- _WHAT IS REQUIRED_
Going through the data below, find how many lines include the word "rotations", and reply with that number alone.

-*-*-

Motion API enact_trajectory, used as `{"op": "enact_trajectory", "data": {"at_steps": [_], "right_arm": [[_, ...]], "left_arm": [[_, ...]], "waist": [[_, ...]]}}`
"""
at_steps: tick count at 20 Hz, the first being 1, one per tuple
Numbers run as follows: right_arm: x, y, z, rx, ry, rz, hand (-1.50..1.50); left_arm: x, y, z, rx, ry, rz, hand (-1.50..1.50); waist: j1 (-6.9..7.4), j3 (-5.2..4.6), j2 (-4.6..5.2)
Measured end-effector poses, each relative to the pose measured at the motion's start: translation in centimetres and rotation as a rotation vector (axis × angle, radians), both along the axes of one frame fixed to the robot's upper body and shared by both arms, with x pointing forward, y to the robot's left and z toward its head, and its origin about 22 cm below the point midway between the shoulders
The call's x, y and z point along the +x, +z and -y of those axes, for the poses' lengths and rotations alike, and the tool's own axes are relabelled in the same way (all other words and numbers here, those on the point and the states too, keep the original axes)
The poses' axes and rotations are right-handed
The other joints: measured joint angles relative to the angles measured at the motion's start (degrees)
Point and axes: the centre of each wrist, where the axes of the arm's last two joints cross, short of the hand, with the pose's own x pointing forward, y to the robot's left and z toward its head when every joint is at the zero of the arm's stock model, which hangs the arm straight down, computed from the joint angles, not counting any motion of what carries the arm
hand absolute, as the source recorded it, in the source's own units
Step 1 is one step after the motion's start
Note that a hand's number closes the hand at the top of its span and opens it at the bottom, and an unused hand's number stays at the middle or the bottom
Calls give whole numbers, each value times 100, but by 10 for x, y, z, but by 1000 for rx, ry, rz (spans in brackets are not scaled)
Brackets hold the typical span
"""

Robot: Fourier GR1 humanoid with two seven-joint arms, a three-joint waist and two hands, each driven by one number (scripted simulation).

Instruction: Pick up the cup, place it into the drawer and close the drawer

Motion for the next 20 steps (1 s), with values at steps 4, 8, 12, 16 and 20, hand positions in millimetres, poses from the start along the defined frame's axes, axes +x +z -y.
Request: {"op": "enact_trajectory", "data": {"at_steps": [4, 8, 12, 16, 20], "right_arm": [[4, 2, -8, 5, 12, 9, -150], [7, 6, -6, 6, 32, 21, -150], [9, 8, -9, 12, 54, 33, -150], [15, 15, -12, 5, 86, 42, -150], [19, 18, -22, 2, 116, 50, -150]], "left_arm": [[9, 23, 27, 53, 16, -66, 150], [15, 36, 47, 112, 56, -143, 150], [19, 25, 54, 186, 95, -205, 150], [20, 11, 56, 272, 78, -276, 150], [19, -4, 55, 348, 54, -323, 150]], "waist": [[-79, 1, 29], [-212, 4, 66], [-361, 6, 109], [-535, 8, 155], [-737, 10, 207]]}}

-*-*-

- _SOLUTION TO THE PROBLEM_
2